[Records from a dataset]
****
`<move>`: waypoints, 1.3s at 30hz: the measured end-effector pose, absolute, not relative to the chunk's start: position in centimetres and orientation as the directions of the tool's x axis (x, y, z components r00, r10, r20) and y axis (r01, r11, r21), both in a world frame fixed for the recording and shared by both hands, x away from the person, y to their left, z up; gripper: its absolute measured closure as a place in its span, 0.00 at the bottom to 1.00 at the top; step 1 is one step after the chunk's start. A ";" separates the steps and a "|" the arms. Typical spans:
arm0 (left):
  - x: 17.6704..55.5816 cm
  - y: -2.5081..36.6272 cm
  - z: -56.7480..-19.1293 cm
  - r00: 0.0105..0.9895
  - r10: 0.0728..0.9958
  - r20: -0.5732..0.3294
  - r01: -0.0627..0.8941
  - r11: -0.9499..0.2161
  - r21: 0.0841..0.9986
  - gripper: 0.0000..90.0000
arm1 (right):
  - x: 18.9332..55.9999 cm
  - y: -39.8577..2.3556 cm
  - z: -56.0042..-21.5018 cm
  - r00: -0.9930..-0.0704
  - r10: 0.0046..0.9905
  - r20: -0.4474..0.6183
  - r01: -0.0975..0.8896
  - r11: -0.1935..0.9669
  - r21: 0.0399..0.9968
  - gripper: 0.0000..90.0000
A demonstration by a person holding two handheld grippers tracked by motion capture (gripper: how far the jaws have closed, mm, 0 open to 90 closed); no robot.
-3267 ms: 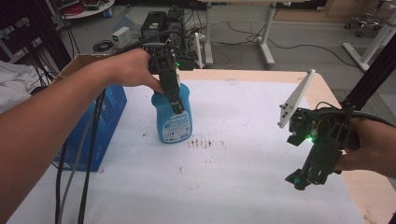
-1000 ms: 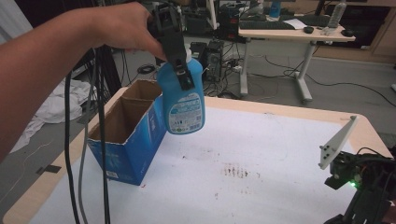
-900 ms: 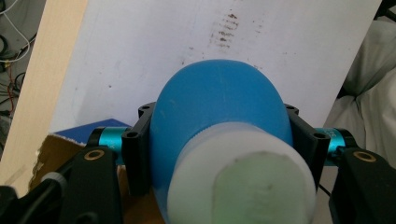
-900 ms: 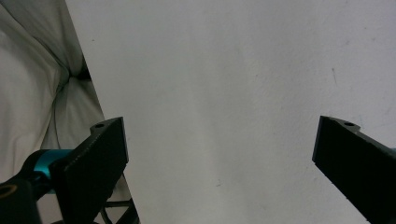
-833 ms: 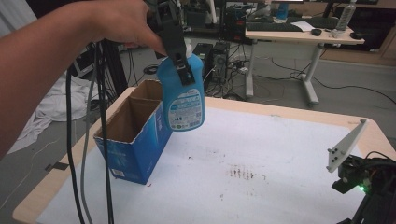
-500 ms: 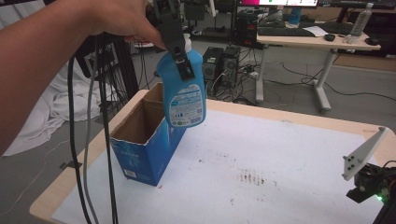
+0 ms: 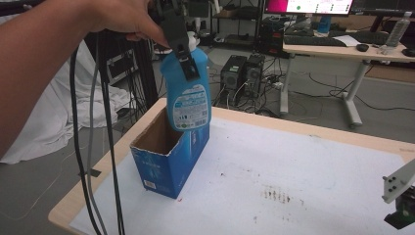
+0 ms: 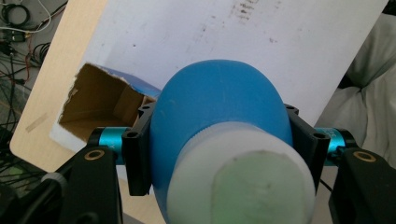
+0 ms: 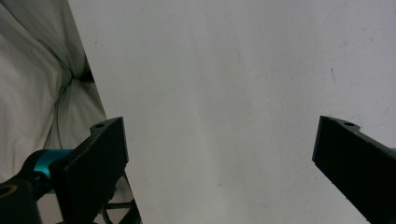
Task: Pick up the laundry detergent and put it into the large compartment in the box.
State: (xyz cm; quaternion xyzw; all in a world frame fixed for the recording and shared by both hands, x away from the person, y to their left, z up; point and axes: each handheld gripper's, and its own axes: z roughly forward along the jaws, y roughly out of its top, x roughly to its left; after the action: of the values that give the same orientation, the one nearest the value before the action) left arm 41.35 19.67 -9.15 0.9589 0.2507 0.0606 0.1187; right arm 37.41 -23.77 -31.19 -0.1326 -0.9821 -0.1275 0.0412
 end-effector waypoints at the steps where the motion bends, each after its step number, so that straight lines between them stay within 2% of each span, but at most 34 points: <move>1: 41.3 19.9 -9.1 0.866 0.496 0.058 0.467 -0.846 0.259 0.42 | 37.4 -23.8 -31.2 -0.961 0.250 0.115 0.271 0.933 0.237 0.03; 17: 41.4 23.0 -9.8 0.847 0.528 0.069 0.496 -0.830 0.255 0.42 | 37.6 -24.0 -31.2 -0.959 0.260 0.115 0.281 0.930 0.237 0.03; 39: 41.9 25.2 -14.4 0.845 0.532 0.058 0.508 -0.832 0.223 0.42 | 37.5 -23.9 -31.2 -0.956 0.269 0.120 0.291 0.929 0.230 0.03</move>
State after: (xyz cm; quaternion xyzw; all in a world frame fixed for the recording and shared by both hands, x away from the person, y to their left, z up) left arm 41.86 25.17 -14.38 0.9552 0.2721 0.0590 0.1000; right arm 37.54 -23.87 -31.22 -0.1427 -0.9811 -0.1235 0.0433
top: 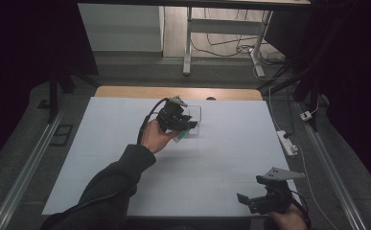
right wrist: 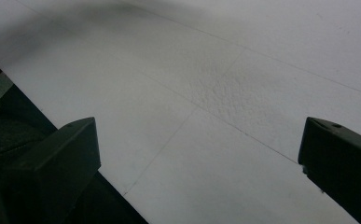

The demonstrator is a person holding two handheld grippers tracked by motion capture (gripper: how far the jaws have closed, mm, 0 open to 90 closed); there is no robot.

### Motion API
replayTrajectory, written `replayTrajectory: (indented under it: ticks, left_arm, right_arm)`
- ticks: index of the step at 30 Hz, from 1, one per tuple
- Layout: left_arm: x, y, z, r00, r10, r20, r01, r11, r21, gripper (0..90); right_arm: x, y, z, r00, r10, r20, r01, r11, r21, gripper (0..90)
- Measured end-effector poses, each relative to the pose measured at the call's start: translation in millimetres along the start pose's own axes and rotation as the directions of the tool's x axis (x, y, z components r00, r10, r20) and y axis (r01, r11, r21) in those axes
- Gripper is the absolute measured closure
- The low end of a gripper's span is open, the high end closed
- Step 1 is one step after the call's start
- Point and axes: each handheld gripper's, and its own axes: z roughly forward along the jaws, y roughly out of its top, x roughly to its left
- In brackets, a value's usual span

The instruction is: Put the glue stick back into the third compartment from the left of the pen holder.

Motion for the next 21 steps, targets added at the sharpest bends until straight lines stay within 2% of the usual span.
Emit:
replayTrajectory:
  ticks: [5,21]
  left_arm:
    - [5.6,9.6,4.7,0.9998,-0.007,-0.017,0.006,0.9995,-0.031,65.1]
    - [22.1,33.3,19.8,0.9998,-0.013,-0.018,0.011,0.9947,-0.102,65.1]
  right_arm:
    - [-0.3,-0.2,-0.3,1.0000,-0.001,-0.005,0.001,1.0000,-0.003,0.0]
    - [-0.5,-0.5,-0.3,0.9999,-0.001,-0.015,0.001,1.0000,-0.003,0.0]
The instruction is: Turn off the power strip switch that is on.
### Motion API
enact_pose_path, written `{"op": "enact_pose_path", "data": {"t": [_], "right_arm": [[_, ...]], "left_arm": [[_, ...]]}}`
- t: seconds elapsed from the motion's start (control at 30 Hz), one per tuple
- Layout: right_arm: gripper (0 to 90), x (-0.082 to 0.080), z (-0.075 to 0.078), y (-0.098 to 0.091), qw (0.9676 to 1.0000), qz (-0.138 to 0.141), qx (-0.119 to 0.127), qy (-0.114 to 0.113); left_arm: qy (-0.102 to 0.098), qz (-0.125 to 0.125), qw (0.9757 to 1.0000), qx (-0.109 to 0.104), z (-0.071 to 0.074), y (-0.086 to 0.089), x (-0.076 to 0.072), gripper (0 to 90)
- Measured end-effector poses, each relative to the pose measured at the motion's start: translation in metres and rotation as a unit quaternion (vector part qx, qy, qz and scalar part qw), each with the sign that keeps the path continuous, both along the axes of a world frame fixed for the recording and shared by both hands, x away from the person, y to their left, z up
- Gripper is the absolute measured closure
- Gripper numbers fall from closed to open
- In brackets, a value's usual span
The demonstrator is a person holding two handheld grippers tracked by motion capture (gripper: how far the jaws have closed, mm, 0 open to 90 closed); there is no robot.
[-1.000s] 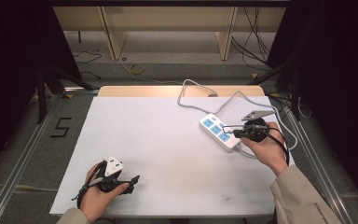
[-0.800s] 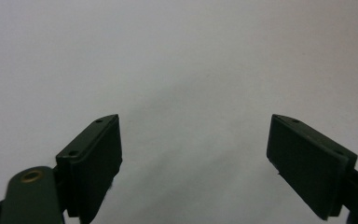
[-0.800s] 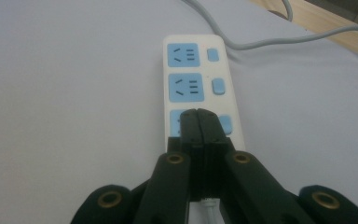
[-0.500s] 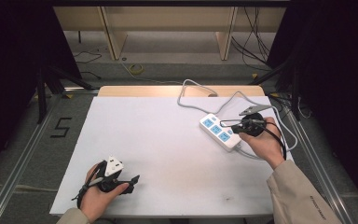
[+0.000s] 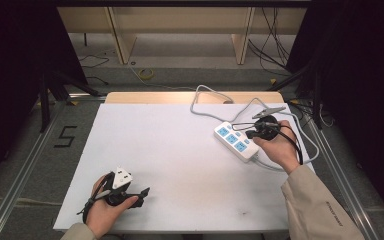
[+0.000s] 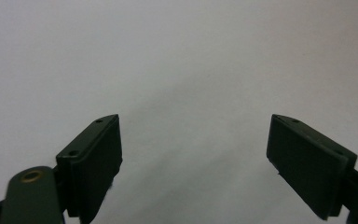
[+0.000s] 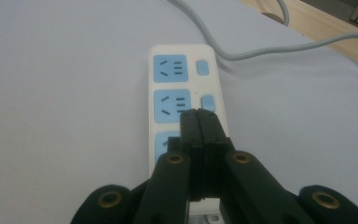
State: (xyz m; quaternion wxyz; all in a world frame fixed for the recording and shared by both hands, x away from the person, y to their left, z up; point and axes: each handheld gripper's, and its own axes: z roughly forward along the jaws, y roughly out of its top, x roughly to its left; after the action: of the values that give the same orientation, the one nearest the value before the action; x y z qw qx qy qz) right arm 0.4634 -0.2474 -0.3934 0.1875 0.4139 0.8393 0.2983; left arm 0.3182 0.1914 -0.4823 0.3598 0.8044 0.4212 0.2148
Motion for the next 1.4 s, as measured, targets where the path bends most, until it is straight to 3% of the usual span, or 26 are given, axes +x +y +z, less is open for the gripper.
{"op": "enact_pose_path", "data": {"t": [1.4], "right_arm": [[90.0,0.043,-0.004,0.027,0.9998,0.000,-0.016,0.015]], "left_arm": [[-0.001,-0.004,1.0000,0.002,0.000,-0.002,0.001,18.3]]}}
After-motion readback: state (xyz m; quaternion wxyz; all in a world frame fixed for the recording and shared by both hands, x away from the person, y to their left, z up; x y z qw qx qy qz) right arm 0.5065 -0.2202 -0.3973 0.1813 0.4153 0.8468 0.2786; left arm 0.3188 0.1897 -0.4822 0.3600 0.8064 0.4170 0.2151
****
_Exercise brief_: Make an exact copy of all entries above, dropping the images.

_Solved exercise_:
`<move>`: waypoints, 1.3s at 30hz: the measured end-effector pose, absolute, not relative to the chunk's start: position in centimetres and orientation as the directions of the tool's x axis (x, y, z components r00, r10, r20) and y axis (r01, r11, r21), both in a world frame fixed for the recording and shared by both hands, x away from the person, y to their left, z up; gripper: its absolute measured closure as a place in its span, 0.00 at the bottom to 1.00 at the top; step 1 is one step after the chunk's start. A ";" separates the steps and a "|" the arms. Typical spans:
arm0 (left):
  - x: 17.6704..55.5816 cm
  - y: -2.5081..36.6272 cm
  - z: -56.7480..-19.1293 cm
  - r00: 0.0105..0.9895
  - r10: 0.0728..0.9958
  - r20: -0.5732..0.3294
  - r01: -0.0627..0.8941
  - r11: -0.9499..0.2161
  - r21: 0.0841..0.9986
  - gripper: 0.0000..90.0000
arm1 (right):
  - x: 18.9332..55.9999 cm
  - y: -39.8577..2.3556 cm
  - z: -56.0042..-21.5018 cm
  - r00: -0.9930..-0.0704
  - r10: 0.0046..0.9905
  - r20: -0.4474..0.6183
  - r01: -0.0975..0.8896
  - r11: -0.1935..0.9669
  - r21: 0.0399..0.9968
  - gripper: 0.0000..90.0000
A demonstration by a person holding two handheld grippers tracked by motion capture (gripper: how far the jaws have closed, mm, 0 open to 90 closed); no robot.
-3267 ms: 
-1000 ms: 
-900 ms: 
-900 ms: 
-833 ms: 
-500 ms: 
+0 ms: 
+0 ms: 
+0 ms: 
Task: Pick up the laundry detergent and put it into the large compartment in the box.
State: (xyz cm; quaternion xyzw; all in a world frame fixed for the recording and shared by both hands, x away from the person, y to their left, z up; point and axes: each handheld gripper's, and its own axes: z roughly forward along the jaws, y roughly out of its top, x roughly to its left; after the action: of the values that give the same orientation, the one nearest the value before the action) left arm 41.35 19.67 -9.15 0.9589 0.2507 0.0606 0.1187; right arm 37.41 -23.77 -31.19 -0.1326 -0.9821 -0.1275 0.0412
 end-effector waypoints at the steps where the motion bends, each after its step number, so that straight lines between them stay within 2% of each span, but at most 34 points: <move>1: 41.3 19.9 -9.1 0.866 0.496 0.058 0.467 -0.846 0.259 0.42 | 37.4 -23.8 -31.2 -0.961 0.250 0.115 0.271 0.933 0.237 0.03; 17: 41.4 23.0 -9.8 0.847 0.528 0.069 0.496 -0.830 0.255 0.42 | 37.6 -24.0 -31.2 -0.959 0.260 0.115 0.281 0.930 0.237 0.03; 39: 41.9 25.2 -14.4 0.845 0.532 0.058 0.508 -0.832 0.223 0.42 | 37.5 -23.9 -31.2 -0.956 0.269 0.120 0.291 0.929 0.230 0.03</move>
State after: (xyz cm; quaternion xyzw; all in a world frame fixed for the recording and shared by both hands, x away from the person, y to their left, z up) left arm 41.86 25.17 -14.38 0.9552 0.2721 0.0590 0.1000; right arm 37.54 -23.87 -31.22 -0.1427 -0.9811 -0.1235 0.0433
top: 
right wrist: 

The demonstrator is a person holding two handheld grippers tracked by motion capture (gripper: how far the jaws have closed, mm, 0 open to 90 closed); there is no robot.

### Motion API
replayTrajectory, written `replayTrajectory: (indented under it: ticks, left_arm, right_arm)`
- ticks: index of the step at 30 Hz, from 1, one per tuple
- Layout: left_arm: x, y, z, r00, r10, r20, r01, r11, r21, gripper (0..90); right_arm: x, y, z, r00, r10, r20, r01, r11, r21, gripper (0..90)
- Measured end-effector poses, each relative to the pose measured at the call's start: translation in millimetres along the start pose's own axes and rotation as the directions of the tool's x axis (x, y, z components r00, r10, r20) and y axis (r01, r11, r21) in those axes
- Gripper is the absolute measured closure
- The low end of a gripper's span is open, the high end closed
- Step 1 is one step after the call's start
- Point and axes: each handheld gripper's, and its own axes: z roughly forward along the jaws, y roughly out of its top, x roughly to its left
- In brackets, a value's usual span

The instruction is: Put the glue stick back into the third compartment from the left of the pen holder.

Motion for the next 21 steps, targets added at the sharpest bends until straight lines stay within 2% of the usual span.
Emit:
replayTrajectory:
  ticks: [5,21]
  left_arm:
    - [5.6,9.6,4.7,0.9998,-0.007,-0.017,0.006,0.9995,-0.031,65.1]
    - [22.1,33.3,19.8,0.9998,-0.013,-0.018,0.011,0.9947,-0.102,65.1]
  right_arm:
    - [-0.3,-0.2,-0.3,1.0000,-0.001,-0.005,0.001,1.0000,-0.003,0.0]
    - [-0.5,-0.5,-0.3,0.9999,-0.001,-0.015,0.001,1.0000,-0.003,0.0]
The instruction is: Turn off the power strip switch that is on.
### Motion API
enact_pose_path, written `{"op": "enact_pose_path", "data": {"t": [_], "right_arm": [[_, ...]], "left_arm": [[_, ...]]}}`
- t: seconds elapsed from the motion's start (control at 30 Hz), one per tuple
- Layout: right_arm: gripper (0 to 90), x (-0.082 to 0.080), z (-0.075 to 0.078), y (-0.098 to 0.091), qw (0.9676 to 1.0000), qz (-0.138 to 0.141), qx (-0.119 to 0.127), qy (-0.114 to 0.113); left_arm: qy (-0.102 to 0.098), qz (-0.125 to 0.125), qw (0.9757 to 1.0000), qx (-0.109 to 0.104), z (-0.071 to 0.074), y (-0.086 to 0.089), x (-0.076 to 0.072), gripper (0 to 90)
- Measured end-effector poses, each relative to the pose measured at the motion's start: translation in metres and rotation as a unit quaternion (vector part qx, qy, qz and scalar part qw), each with the sign that keeps the path continuous, both along the axes of a world frame fixed for the recording and shared by both hands, x away from the person, y to their left, z up
- Gripper is the absolute measured closure
- Gripper numbers fall from closed to open
- In brackets, a value's usual span
The demonstrator is a person holding two handheld grippers tracked by motion capture (gripper: how far the jaws have closed, mm, 0 open to 90 closed); there is no robot.
[-1.000s] 
[-0.800s] 
[-0.800s] 
[-0.500s] 
[+0.000s] 
[+0.000s] 
[+0.000s] 
State: (xyz m; quaternion wxyz; all in a world frame fixed for the recording and shared by both hands, x away from the person, y to their left, z up; point and axes: each handheld gripper's, and its own axes: z roughly forward along the jaws, y roughly out of its top, x roughly to its left; after the action: of the values that give the same orientation, the one nearest the value before the action; x y z qw qx qy qz) right arm 0.4634 -0.2474 -0.3934 0.1875 0.4139 0.8393 0.2983; left arm 0.3182 0.1914 -0.4823 0.3598 0.8044 0.4212 0.2148
Motion for the next 1.4 s, as measured, targets where the path bends most, until it is straight to 3% of the usual span, or 26 are given, axes +x +y +z, less is open for the gripper.
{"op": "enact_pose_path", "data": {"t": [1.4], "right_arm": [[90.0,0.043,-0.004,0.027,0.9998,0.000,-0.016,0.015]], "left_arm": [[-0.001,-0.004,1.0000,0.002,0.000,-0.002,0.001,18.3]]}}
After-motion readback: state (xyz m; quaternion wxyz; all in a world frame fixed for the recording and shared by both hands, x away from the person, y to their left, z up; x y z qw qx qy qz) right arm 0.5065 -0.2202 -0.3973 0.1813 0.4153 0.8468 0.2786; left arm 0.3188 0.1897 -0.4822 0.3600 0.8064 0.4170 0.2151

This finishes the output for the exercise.